The process of empowerment
- S D Desai
e-mail: sureshmrudula@gmail.com

March 13, 2016

A modest event significant in import prompts me to bring it to wider notice.             


Krutika and Mihika

Joby Joy and Sanjukta Sinha

Judging by the quality of performance, it was difficult to believe the two Kadamb dancers Krutika and Mihika were 15 years of age! On a significant March 8, they gave a feel of the process of getting empowered. One essayed the softer aspect of a woman in shringar. The other the latent raudra a modern woman is capable of, if need be, through Lord Shiva’s energy - the process of sloughing off the inhibited teenage feminine form and taking on one which gives them space, the freedom to be what they would like to be through an art pursuit of their choice.
 
The emerging young dancers partook of – particularly in the elegant accuracy of their movement and delicately connotative mudras – something of their choreographer Sanjukta Sinha’s expressive skills through the body and its energy. It is no surprise at their age that their face and eyes are yet to emotionally mature and attain expressive richness. The competently engaging music (tabla - Joby Joy, sarangi - Vanraj Shashtri, vocal - Balraj Shashtri) took the presentation to a relatively high level and the dancers, occasional hiccups apart, rose up to it – both in the solos focusing on the two opposite rasas and the duet projecting a complementary combination of the two.

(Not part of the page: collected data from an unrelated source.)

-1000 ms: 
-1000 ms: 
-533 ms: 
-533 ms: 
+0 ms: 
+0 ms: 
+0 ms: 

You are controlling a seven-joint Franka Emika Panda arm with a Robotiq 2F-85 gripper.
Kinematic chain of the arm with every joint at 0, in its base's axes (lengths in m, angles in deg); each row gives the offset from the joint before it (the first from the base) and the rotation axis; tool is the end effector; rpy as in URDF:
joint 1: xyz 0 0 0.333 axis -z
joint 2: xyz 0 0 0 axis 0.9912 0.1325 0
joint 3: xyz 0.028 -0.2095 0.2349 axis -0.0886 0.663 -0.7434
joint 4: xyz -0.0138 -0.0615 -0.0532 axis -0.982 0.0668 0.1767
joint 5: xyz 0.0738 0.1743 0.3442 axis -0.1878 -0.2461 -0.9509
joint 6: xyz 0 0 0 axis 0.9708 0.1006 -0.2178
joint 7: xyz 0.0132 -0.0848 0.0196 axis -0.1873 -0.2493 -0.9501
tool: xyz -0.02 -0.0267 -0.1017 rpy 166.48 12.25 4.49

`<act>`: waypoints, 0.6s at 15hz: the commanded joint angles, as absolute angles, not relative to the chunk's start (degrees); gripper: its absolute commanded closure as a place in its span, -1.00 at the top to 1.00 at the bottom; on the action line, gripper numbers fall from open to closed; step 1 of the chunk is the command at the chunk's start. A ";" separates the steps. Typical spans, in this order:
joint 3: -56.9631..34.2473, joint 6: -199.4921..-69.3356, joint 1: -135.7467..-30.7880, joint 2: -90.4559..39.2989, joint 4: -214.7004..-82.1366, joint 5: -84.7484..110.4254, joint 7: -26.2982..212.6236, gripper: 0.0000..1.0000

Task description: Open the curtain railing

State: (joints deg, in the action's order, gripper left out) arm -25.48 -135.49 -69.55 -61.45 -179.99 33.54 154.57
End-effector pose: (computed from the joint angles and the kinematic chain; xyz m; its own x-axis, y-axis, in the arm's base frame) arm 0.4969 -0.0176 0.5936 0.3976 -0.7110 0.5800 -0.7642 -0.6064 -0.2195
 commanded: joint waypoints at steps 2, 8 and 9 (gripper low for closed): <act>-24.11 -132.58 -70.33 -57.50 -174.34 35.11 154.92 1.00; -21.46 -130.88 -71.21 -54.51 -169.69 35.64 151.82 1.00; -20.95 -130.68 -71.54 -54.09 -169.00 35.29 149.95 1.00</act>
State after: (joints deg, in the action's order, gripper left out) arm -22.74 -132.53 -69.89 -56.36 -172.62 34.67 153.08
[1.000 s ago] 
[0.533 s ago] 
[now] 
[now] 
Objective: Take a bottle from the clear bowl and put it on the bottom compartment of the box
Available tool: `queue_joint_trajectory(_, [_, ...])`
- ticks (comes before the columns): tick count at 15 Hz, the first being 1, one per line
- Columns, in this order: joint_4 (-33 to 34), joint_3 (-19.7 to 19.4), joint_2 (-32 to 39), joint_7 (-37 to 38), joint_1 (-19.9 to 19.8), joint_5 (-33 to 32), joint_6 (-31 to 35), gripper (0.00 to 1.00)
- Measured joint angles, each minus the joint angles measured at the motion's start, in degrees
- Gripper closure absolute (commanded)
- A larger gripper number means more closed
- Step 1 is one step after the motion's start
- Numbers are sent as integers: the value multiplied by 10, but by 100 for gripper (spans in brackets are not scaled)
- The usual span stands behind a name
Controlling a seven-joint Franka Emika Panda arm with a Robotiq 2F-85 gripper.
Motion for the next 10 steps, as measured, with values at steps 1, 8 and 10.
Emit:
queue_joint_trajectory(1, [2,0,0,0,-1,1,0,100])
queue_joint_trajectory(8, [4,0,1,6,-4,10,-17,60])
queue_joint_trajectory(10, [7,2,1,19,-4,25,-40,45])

Incidentally, what a welcome change in the Guru-Shishya relationship! To the octogenarian Kumiben taking her first steps in Kathak decades ago, the guru was a figure to be looked up to with awe and respect from a distance. Today, the young teacher hugs and holds her disciple tight by the shoulder. The traditional respect for the guru however remains intact. The disciple touches the guru’s feet a myriad times, demonstrating her utmost modesty. The seeker of Truth, Gandhiji said, needs to be humbler than a particle of dust. So does a seeker of Beauty, every dance learner knows.

Kumiben is at times capable of showing spontaneous modern gestures. From the audience, she punctuated each performance with a thumbs-up for the dancer. Both the young dancers would cherish the response!


A page from Charan Kanya

Another modest event highlighting the process of empowerment in an unconventional way took place on March 8.

Young sisters Kanan and Keli Dhru, having had their postgraduate qualifications from Cambridge, one of them enjoying international recognition for her intellectual pursuits now, put their knowledge to social good particularly through their organization (Research Foundation for Governance in India). They published last year their innovative work Lawtoons that makes jargon-ridden laws easy to understand for the common man through cartoons.

As part of this innovative project, in collaboration with the Canadian Consulate they sought to retell in English, with Ranjitha’s graphics, a folktale of a fearless fourteen-year old uneducated girl immortalized by a celebrated Gujarati poet and novelist Zaverchand Meghani in his spirited narrative poem Charan Kanya in Gujarati.  Mahatma Gandhi hailed Meghani (1896-1947), who wrote the poem rakta tapakati so so jodi samaraangan-thi aave... (‘Batches of soldiers in their hundreds dripping blood, look, come from the battlefield...’), as Rashtriy Shayar and his birth anniversary was on March 9.  Having guts, moral and physical, is an inborn trait of the Charan Kanya who has grown up in a natural environment, unspoiled by formal education. Singlehanded, in wilderness she dares and shoos a lion away. The Canadian Consulate printed the booklet Charan Kanya in English and distributed it at the prestigious Kalaghoda Arts Festival earlier during the month as a gesture of empowering girls.
 
Dr. S.D. Desai, a professor of English, has been a Performing Arts Critic for many years. Among the dance journals he has contributed to are Narthaki, Sruti,  Nartanam and Attendance. He guest-edited Attendance 2013 Special Issue. His books have been published by Gujarat Sahitya Academy, Oxford University Press and Rupa. After 30 years with a national English daily, he is now a freelance art writer.